━━ SUPPLIED MATERIAL
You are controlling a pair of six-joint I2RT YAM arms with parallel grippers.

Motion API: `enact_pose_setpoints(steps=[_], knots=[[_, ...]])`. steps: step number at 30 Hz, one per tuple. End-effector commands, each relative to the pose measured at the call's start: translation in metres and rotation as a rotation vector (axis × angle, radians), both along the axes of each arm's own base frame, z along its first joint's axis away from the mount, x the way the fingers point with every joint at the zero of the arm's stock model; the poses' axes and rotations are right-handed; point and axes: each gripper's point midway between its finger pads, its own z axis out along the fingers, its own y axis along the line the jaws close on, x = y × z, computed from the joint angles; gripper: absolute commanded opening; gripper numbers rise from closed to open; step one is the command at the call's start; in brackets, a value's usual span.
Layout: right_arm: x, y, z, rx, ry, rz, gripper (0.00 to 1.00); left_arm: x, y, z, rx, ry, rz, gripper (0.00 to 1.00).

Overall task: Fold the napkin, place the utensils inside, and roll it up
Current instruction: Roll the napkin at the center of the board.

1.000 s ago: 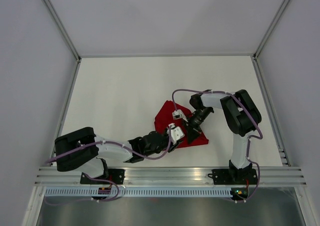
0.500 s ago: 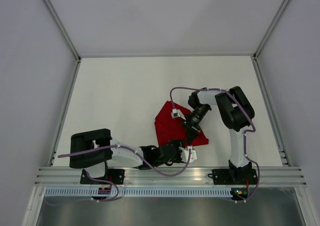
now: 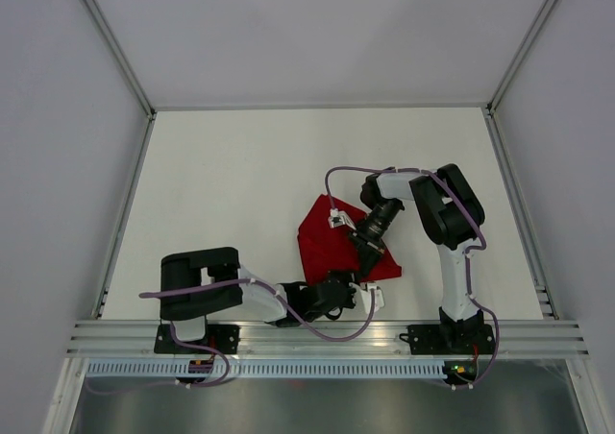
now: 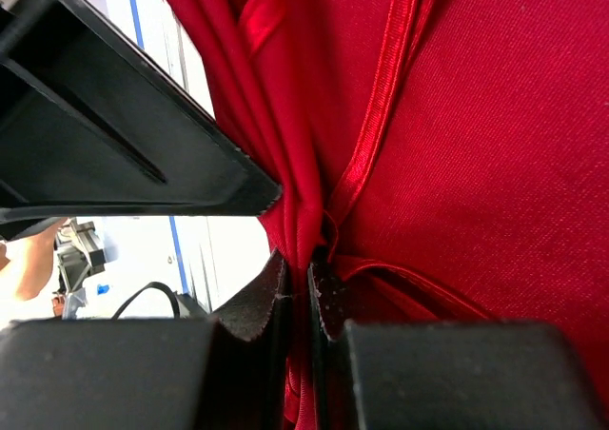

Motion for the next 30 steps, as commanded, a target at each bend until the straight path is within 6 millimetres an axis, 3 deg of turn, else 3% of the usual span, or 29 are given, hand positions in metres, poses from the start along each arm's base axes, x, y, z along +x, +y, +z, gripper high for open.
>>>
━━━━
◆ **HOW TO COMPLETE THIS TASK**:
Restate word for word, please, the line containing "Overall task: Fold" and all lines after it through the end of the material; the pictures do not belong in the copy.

◆ **ANSWER SECTION**:
Overall task: Fold the napkin, place the utensils inside, and roll it up
Current instruction: Roll the napkin at the center of the board.

1.000 s ago: 
0.500 s ago: 
now: 
now: 

Motion for the next 30 steps, as commanded, a target at each bend until the straight path is within 6 millimetres an axis, 3 deg of turn, else 3% of the usual span, or 29 are given, hand positions in metres, poses from the start along each arm's base axes, x, y, z along +x, +y, +z, gripper high for open.
>>>

Nothing more remains to be done for this exercise.